I agree with the first part of the statement. If someone does not want to be with you, let the person go. There is no such thing as meant to be. If someone feels that they no longer want to be with you, or someone is not treating you the way you deserve, let them go and move on to a better relationship or the freedom of being single. You shouldn’t have to work hard to get your partner to like you; they should like you for who you are!

Under no circumstances should a person ever become a psycho and fight to keep someone in their lives. Love doesn’t exist, but if it did, it wouldn’t consist of begging. If someone cares about you and he or she wants to be with you, you should expect to be treated with respect.

“What do you mean love doesn’t exist?” Love is like religion; it’s a belief. To love means to have faith. There are no astrological signs and no “meant to be!” Those types of fantasies are fun to think about, but people have to be careful not to forget what is actually real; life is more complicated than fairy-tales. The Disney movies and Pretty Woman are not reality. Prince Charming is not going to sweep you off of your feet. (Prince charming is not out there looking for a prostitute! In fact, he doesn’t even exist! STOP LOOKING FOR HIM!)

There are two types of people. A person is either a free spirit who wants to experience many new partners, or a person is looking to be with one partner in a committed relationship. If you are a free spirit, stop involving yourself in relationships; you’ll only create a psycho. If you want to be in a committed relationship, but you find yourself fighting to get your partner to commit, end the relationship; it’s not going to happen!

Obviously, people can change, but you cannot change someone. They have to want to change for themselves. Stop fighting, it’s a losing battle. You can remain with a cheater and hope that one day he or she will stop, which can happen! But why would you risk it. Do you really expect a person to stop cheating once you have created an environment where cheating is accepted. If you continue to welcome back your partner after he or she has been unfaithful, the pattern will only continue and the behavior will get worse. (Being single is not as bad as people make it out to be!)

Don’t let some bullshit word like “love” keep you in an unhealthy relationship. Care about yourself and leave the cheater. Even if the person is not a cheater, but mistreats you, or isn’t compatible with you, leave!
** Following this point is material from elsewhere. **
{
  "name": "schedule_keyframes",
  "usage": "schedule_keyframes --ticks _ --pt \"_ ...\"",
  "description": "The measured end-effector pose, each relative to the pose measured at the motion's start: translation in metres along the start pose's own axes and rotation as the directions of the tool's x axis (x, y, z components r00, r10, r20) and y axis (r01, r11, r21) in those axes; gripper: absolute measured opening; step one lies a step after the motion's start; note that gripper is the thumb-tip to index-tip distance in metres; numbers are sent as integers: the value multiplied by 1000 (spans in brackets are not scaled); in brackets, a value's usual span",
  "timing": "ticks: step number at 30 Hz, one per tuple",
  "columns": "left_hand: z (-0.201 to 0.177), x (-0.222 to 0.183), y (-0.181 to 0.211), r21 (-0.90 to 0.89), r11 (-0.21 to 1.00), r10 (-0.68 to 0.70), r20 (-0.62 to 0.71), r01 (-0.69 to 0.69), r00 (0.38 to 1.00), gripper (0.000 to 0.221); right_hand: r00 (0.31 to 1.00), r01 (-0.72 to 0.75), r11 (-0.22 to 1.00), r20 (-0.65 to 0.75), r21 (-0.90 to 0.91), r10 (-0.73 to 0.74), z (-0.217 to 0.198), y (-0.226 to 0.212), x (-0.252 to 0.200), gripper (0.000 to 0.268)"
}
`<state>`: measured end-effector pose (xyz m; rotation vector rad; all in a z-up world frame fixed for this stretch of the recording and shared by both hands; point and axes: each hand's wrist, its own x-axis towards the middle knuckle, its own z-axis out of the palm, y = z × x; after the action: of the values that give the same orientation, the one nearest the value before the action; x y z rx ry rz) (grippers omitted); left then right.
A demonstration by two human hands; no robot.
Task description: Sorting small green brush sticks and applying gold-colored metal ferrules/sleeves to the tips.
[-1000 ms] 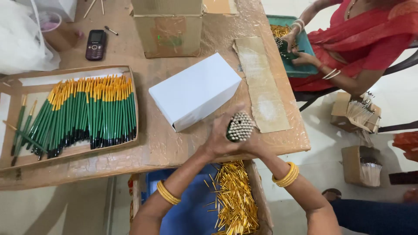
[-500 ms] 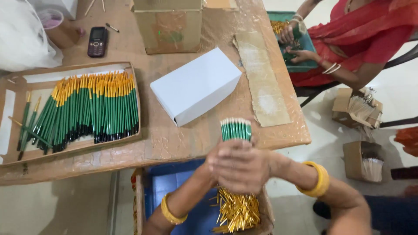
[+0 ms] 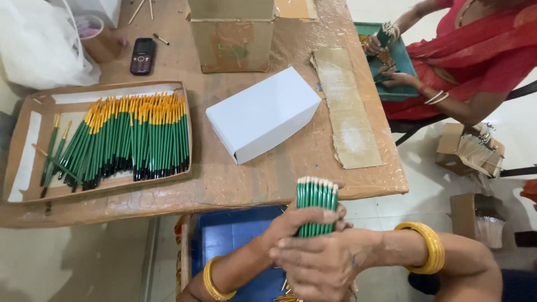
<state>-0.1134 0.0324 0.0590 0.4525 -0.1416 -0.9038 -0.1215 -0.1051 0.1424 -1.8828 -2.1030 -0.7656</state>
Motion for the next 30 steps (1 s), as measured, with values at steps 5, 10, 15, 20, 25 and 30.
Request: schedule_keyframes --ticks 5,10,15,20,25,30 --pt "-25 26 3 -11 992 122 -26 -122 992 73 879 -296 888 -263 353 397 4 20 -26 5" --pt "-61 62 0 627 594 710 -113 -505 695 72 244 -650 422 -353 632 903 81 58 -109 18" --pt "-82 111 2 968 0 668 185 -249 721 69 -63 -512 191 -258 838 964 97 68 -115 20" --pt "-105 130 5 977 65 564 131 -202 815 47 182 -466 208 -137 860 974 79 73 -125 21" --pt "-118 128 7 939 152 467 207 -308 860 42 465 -246 96 31 965 885 81 80 -133 21" --pt "-73 110 7 981 9 653 141 -193 745 58 209 -457 237 -156 857 965 97 70 -123 23"
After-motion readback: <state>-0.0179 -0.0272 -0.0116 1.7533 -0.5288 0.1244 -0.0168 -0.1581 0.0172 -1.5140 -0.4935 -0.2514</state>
The second part of the quote is what I have the most problem with.  If someone comes back after you have let them go, it’s not because of love or some fantasy ending. The person just came back! There are many reasons why people come back to old lovers. Don’t be fooled and think it has to do with real love. Don’t allow the person to mistreat you, and be wary of the person’s intentions. Always respect yourselves and expect to be treated properly.

The problem with most relationships is the fact that people focus on the potential for a great fairytale conclusion, instead of realizing that they are with the wrong partner. People will hold on to the few times in which their partner did something special expecting that the person will change and treat them special all of the time. If someone only makes you feel special on few occasions, you are with the wrong person. STOP EXPECTING THAT THINGS WILL GET BETTER! (The two of you have defined the relationship and your partner is content with how things are!) Holding on to potential is a losing battle!

Everyone expects that a past lover will return as a new and improved person, which may be the case in some rare situations, but for the most part, people are who they are. What you can truly expect is that your partner will return with NEW STDs! How fantastic is that?

Do yourselves a favor and stop looking to the sky for answers. Evaluate your situation for what it is and make a decision based on facts. You’ll avoid a ton of unnecessary bullshit!

P.S. Remember that astrology is for entertainment purposes only. If you are in a relationship and your partner knows that you follow your daily horoscope, you’re placing yourself at a great disadvantage.
Example: Girl reads horoscope. “You will be faced with a difficult challenge. Be forgiving and your love life will be strengthened.”

Guy reads the same thing, cheats on girl and asks for forgiveness!

Good Luck believing in such nonsense!